Yenilmiş iki tane amatör çerçevede goller var. Süper Lig diyoruz, iki takımın da böyle gol yemeye hakkı yok. Demek ki, atmaya da hakkı yok. Dün, ikişer puan kaybı bana enteresan gelen bir netice değil, öyle gidiyordu, öyle oldu. Kimse maçın hakemine bulaşsın istemiyorum. Ne gördüyse onu çaldı. Topun da hep yanında oldu. Ankaragücü'nü, aldığı tek puan kurtarır mı bilemem? Beşiktaş'ın kaybettiği iki puana iki laf edeyim.
Beşiktaş'ın sıkıntıları
Ligi çok zora soktular. Zor maçtı, gözüken oydu. Beşiktaş, kolay tarafını beceremedi. Beşiktaş'a Ankara deplasman yeri değil. Yüz kişi varsa, doksan kişi Beşiktaşlı, on kişi Ankaragüçlü. Bu nasıl deplasman? Herhalde benim anlamadığım bir yer.

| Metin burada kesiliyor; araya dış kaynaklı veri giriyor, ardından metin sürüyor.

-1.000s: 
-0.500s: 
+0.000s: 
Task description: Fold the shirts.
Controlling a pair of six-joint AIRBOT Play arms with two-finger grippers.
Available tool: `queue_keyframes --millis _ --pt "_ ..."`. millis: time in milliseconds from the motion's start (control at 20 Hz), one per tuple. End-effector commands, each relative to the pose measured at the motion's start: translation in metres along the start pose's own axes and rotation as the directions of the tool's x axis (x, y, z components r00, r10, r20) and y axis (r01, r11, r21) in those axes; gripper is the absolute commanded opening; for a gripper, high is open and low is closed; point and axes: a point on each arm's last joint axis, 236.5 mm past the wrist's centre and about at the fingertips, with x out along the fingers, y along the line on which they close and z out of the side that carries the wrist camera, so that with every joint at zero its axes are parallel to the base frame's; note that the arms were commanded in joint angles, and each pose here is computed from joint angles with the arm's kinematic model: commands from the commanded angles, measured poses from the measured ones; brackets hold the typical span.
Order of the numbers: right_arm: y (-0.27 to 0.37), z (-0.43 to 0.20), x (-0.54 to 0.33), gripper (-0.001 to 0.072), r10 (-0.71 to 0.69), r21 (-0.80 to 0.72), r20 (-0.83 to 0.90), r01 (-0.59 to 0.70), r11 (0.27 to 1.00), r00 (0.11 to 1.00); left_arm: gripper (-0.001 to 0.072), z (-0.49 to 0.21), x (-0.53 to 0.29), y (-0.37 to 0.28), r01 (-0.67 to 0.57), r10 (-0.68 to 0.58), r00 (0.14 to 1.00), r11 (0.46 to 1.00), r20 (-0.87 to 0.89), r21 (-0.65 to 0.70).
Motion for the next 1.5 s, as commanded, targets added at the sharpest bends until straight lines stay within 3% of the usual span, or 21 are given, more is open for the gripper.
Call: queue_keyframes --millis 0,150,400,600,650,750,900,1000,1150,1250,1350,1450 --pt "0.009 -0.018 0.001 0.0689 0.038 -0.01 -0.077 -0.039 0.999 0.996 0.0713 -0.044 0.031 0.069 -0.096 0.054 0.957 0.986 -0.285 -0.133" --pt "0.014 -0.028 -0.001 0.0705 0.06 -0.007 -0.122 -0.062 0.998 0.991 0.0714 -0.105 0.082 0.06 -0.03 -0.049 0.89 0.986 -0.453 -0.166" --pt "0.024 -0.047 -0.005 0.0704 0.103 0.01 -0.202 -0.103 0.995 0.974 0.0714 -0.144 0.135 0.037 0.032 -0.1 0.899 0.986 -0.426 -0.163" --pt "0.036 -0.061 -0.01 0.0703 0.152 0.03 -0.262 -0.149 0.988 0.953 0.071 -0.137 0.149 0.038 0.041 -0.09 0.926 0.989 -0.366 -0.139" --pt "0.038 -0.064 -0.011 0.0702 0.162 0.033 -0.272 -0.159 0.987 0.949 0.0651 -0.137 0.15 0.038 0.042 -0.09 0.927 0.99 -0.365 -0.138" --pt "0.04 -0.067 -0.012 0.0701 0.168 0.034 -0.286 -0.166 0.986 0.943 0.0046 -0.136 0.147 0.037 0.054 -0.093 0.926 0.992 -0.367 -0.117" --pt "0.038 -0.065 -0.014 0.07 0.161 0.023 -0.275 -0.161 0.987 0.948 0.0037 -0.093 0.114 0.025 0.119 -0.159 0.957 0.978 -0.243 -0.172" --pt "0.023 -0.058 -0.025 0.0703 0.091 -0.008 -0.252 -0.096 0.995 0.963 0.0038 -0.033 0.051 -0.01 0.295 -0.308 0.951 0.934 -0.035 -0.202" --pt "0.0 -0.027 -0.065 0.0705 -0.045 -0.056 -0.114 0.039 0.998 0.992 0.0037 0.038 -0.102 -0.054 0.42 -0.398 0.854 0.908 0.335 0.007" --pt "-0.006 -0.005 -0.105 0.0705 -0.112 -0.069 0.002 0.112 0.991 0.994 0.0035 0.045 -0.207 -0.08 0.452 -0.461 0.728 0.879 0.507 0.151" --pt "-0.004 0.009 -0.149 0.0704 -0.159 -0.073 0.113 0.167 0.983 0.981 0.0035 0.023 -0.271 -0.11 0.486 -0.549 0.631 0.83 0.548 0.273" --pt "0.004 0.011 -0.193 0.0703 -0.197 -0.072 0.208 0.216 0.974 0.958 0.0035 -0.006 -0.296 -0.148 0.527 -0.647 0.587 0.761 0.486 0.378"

Rıza, kendi futbolculuğundan kalma hangi takıma giderse gitsin, savaş veren bir takım yaratıyor. Lucescu, buna göre bir tedbir almamış mı, hayır almamış. İlk çıkardığı tertip yanlış kere yanlış. Pancu, kendi milli takımında santrfor olabilir. Beşiktaş'ta oynadığı hemen hemen iki sezondur tek maçta en ileri adam oynadı. Demek ki, özelliğini unuttu. İkinci yarı vazgeçti, biraz daha Beşiktaş ağırlıklı oynanan bir oyun var. Neden böyle başlamadı, bilemiyorum?
Bekleyip göreceğiz
Beşiktaş'ın ileride oynayacak iki tek oyuncusu var; biri İlie, biri de Sinan. İkisinden biriyle başla, ilk yarıda birşeyler yap. Oyunun kocaman 45 dakikasını Beşiktaş sokağa attı. ‘‘Ah şu da kaçar mı?’’ dediğim pozisyon yok, ikinci yarı var. Demek ki, yanlıştan dönmek, sınırlı dakikalara sığmıyor. İlk baştan iyi düşünüp öyle kullanmak mecburiyeti var. Bundan sonra olur mu, bekleyip göreceğiz. Çünkü zaman yalan söylemez. Ama dün akşam seyrettiğim oyunun ana fikri Beşiktaş'ın sıkıntıları var. Çabuk tedavi olmazsa, zor ki zor...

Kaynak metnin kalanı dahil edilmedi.